When Thomas and Theresa Quinn saw a door hanger upon their door in 2008, they knew something was wrong. The Quinns had defaulted upon a loan they obtained from Cherry Creek Mortgage Company, which was subsequently transferred to Bank of America (BANA). BANA, in turn, sold the shitty paper downhill to Specialized Loan Servicing LLC (SLS). And just like the Vampire Juggernaut that the Mortgage Field Services Industry is, SLS began sucking every participant dry — and then it tried to con the Court into believing its rationale.
At some point between September and November 2013, servicing of the Quinns’ loan was transferred from BofA to SLS. The amended complaint alleges that at some point around September 2013, SLS began sending them correspondence demanding payment on the loan. SLS also began sending “field inspectors” to the Quinns’ home, who stationed themselves conspicuously outside of the Quinns’ residence and took pictures of the premises. Beginning in March 2015, the inspections became more frequent. In some cases, inspectors visited the Quinns’ home as many as three times in a given month. This caught the attention of the neighbors and prompted questions that caused the Quinns humiliation and embarrasement [sic].
SLS is one of those really fucked outfits whom comes in and buys the servicing rights, deep sixes the homeowners and then puts the onus upon the shoulders of Minorities in Labor. Here, take a read from an email sent to Foreclosurepedia in 2014,
I would like to talk with someone about my experiences with SLS. Absolutely the worst experience we have ever had with a company. From billing issues to lies and shorting our money from day one. Please call me or email back. — Lowell Dycus
The importance of the ruling is not so much that SLS is a firm which is a worthless sack of shit; the importance is the fact that the claims pertaining to the hanging of door hangers trespassed upon the Fair Debt Collections Practices Act (FDCPA). And like all previous National Association of Mortgage Field Services (NAMFS) Offender Members, SLS will pay their kickbacks, whether money or otherwise, to Eric Miller, the NAMFS Executive Director. Miller, whom unjustly enriches he and his family well over One Hundred and Twenty Thousand Dollars per year which consumes over seventy percent of all NAMFS Member Dues and is more than twice the national average for a trade association director, has been keeping the waste, fraud and abuse quiet for years now. And it looks like the Courts have had about enough as well,
As an initial matter, despite SLS’s suggestion to the contrary, Spokeo [Spokeo, Inc. v. Robins, 136 S. Ct. 1540 (2016)] does not stand for the proposition that a procedural violation of a statute alone can never give rise to an injury in fact. On the contrary, the Court specifically observed that “the violation of a procedural right granted by statute can be sufficient in some circumstances to constitute injury in fact,” and that in such cases a plaintiff “need not allege any additional harm beyond the one Congress has identified.” Id. at 1549. As examples of the latter violations, the Court cited cases in which plaintiffs alleged that they had been denied information under the Freedom of Information Act and the Federal Election Campaign Act. Id. at 1549-50 (citing Public Citizen v. Department of Justice, 491 U.S. 440 (1989), and Fed. Election Comm’n v. Akins, 524 U.S. 11 (1998)). Thus, while Spokeo held that a procedural violation of the FRCA does not necessarily give rise to an injury in fact, it does not follow that the same holds true of violations of other statutes, including the FDCPA.

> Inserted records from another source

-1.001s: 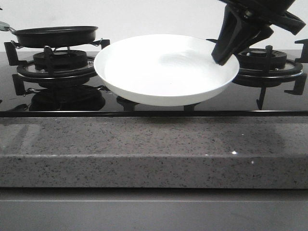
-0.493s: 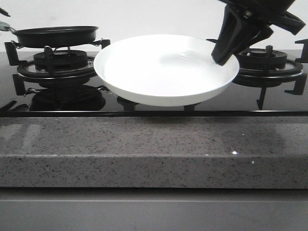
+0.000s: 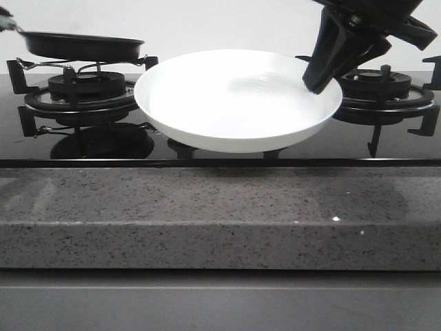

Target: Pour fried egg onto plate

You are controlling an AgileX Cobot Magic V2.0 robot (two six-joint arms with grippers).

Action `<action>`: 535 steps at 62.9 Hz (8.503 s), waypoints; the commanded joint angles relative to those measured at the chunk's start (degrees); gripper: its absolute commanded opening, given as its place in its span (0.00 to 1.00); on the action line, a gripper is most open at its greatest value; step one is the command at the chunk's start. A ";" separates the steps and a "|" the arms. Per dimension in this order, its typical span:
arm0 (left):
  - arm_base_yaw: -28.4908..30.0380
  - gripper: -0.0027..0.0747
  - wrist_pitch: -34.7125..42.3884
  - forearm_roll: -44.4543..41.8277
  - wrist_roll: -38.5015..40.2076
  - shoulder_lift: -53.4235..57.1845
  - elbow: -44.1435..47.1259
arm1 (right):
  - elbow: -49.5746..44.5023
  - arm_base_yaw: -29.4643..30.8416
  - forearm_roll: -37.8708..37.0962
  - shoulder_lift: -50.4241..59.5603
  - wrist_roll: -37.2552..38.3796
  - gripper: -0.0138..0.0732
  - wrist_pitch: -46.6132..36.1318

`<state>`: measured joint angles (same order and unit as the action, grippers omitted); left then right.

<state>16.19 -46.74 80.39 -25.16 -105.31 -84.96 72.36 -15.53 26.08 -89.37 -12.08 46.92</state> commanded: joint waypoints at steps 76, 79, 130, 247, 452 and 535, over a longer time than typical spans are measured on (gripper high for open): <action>-55.21 0.01 16.27 -86.67 23.48 28.02 -5.01 | 1.39 0.02 1.94 2.61 -0.39 0.09 -1.83; -57.13 0.01 15.80 -91.52 26.71 28.02 -5.01 | 1.39 0.02 1.94 2.61 -0.39 0.09 -1.83; -76.65 0.01 3.53 -130.01 54.29 27.92 -5.01 | 1.39 0.02 1.94 2.61 -0.39 0.09 -1.83; -0.59 0.01 2.05 14.30 -14.97 3.72 6.29 | 1.39 0.02 1.94 2.61 -0.39 0.09 -1.11; -31.61 0.01 30.71 -42.89 -14.80 59.09 44.13 | 1.39 0.02 1.94 2.61 -0.39 0.09 -1.05; -40.35 0.01 40.55 -43.00 -14.80 61.08 50.73 | 44.30 5.74 2.26 -26.17 4.39 0.09 10.15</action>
<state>-23.68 -10.12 36.52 -40.40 -44.39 -32.67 114.13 -10.08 27.56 -117.56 -7.86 58.68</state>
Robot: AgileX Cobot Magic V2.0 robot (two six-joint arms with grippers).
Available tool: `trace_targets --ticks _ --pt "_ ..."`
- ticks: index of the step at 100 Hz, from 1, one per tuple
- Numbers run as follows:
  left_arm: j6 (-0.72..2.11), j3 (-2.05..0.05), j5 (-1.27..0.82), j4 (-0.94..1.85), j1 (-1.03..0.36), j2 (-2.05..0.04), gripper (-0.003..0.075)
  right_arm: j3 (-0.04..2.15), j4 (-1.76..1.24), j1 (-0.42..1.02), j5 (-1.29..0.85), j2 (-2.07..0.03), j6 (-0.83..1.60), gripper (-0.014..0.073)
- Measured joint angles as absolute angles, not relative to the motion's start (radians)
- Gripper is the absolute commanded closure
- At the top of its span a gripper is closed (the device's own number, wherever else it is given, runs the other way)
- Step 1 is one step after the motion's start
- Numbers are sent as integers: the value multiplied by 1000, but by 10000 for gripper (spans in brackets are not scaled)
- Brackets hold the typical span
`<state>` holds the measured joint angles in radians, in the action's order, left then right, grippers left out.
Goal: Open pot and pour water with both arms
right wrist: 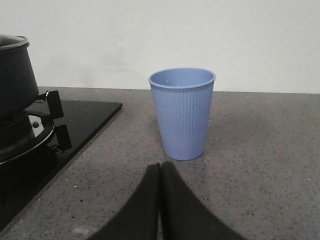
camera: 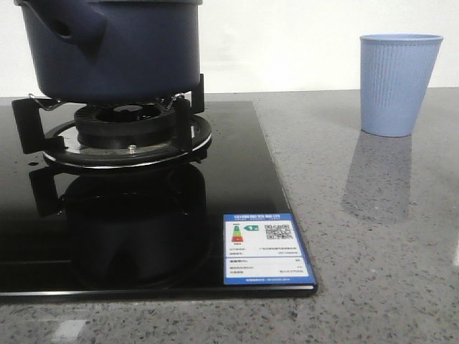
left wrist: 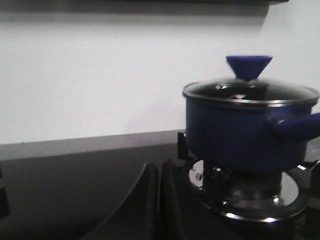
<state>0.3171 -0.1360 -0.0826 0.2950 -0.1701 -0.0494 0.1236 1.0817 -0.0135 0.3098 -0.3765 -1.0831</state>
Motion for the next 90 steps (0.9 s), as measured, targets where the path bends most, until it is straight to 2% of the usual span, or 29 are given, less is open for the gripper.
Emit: trace_targets --ticks 26,90 --pt "32 1 -107 119 -37 -23 739 124 1082 -14 310 -376 -1085 660" --pt "9 1 -166 109 -3 4 739 120 1082 -14 310 -376 -1085 660"
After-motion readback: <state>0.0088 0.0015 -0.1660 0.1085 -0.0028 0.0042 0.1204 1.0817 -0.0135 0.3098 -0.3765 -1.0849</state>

SLS is just another slippery, slimey HomeStar Property Solutions. And just like how Michael Breese’s ex wife pretended to give a damn about the criminality her husband was committing, she spent the money and didn’t think twice about where it originated from. Miller’s legacy will be a legacy of graft and corruption until the day he dies. The reality is that all of the memorial events which happen at the NAMFS Annual #FraudFest are merely celebrations by Labor that there are one less NAMFS Offender Member alive whom might have the opportunity to continue their unchecked fraud.

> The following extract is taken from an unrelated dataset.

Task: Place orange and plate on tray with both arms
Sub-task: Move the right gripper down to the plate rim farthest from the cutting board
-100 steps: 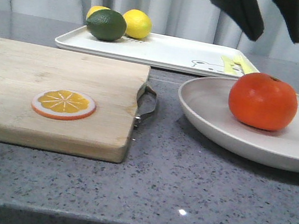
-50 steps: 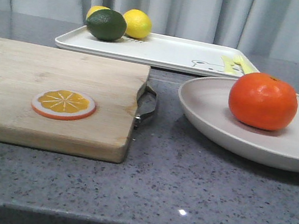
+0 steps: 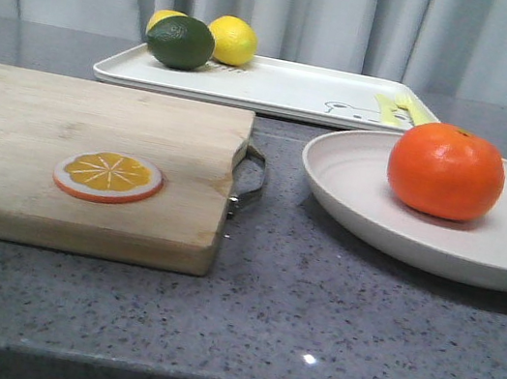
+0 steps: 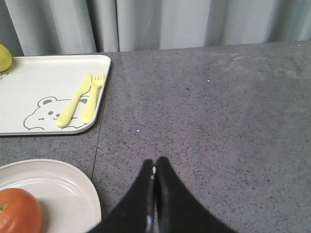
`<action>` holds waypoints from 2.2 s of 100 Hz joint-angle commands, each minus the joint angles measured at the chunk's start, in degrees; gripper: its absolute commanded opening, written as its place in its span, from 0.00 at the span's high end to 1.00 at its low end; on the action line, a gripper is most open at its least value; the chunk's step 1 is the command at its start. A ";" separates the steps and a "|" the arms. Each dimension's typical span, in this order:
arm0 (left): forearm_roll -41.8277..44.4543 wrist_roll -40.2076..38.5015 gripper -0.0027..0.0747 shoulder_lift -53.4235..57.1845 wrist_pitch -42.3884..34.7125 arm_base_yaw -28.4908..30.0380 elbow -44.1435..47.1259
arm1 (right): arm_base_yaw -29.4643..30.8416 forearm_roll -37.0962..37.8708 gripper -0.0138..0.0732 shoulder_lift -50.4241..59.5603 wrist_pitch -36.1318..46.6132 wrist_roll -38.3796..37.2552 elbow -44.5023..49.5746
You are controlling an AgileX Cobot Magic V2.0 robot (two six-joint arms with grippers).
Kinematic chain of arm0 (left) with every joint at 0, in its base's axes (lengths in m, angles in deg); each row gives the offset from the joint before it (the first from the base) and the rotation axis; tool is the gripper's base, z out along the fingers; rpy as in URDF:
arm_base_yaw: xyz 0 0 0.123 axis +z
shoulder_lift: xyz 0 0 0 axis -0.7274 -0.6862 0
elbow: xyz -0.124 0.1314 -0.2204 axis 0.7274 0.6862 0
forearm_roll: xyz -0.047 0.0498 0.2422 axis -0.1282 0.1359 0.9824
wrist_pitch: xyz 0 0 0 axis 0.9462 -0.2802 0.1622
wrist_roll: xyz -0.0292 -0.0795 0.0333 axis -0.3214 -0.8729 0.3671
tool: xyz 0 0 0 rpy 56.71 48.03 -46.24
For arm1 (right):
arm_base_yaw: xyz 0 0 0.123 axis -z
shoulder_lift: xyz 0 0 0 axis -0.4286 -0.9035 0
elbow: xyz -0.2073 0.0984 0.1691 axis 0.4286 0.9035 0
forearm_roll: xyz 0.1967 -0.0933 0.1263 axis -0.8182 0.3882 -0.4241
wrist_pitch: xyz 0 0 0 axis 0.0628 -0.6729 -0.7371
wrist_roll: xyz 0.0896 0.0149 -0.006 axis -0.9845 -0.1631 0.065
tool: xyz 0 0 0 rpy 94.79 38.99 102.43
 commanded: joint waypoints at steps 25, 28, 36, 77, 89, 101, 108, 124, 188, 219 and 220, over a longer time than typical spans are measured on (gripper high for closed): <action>-0.40 0.18 0.99 17.28 -12.80 0.24 14.52 | 0.25 0.31 0.92 -0.42 4.49 0.48 -2.08; -0.40 0.18 0.99 18.63 -13.08 0.24 15.88 | 0.25 0.31 0.92 -0.42 4.49 0.48 -2.08; -0.40 0.18 0.99 22.29 -13.79 0.24 18.53 | 0.25 0.31 0.92 -0.42 4.66 0.48 -2.08; -0.40 0.18 0.99 27.46 -15.03 0.24 22.29 | 0.18 0.31 0.92 -0.62 1.00 0.48 -2.56; -0.40 0.18 0.99 27.46 -15.03 0.24 22.29 | 0.01 0.31 0.90 -3.54 -5.32 0.48 -4.44; -0.40 0.18 0.99 27.46 -15.03 0.24 22.29 | -0.17 0.04 0.68 -7.96 -9.96 0.54 -6.16; -0.40 0.18 0.99 27.46 -15.03 0.24 22.29 | -0.86 -0.83 0.50 -10.26 -11.54 0.54 -7.18; -0.40 0.18 0.99 27.46 -15.03 0.24 22.29 | -3.41 -2.88 0.37 -16.21 -15.19 0.54 -9.88; -0.40 0.18 0.99 27.46 -14.19 0.24 22.29 | -7.98 -6.10 0.37 -38.70 -28.91 1.50 -24.87; -0.40 0.18 0.99 27.46 -14.19 0.24 22.29 | -7.98 -8.99 0.37 -43.68 -31.61 3.49 -26.76; -0.40 0.18 0.99 27.46 -14.19 0.24 22.29 | -7.98 -8.99 0.37 -43.80 -31.61 3.49 -26.76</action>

So, where does that leave Mortgage Field Services Industry Field Inspectors and the Safeguard Properties type door hangers which they thought would continue to shift the burden upon the shoulders of Minority Labor? Well, the genie is out of the bottle, now. Fact of the matter is that Eric Miller and his thugs cannot have their cake and eat it, too. What I mean, is that, either the Doctrine of Privity extends up to the Portfolio holders and Labor takes the hit along with the Portfolio holder or the Portfolio holders go it alone!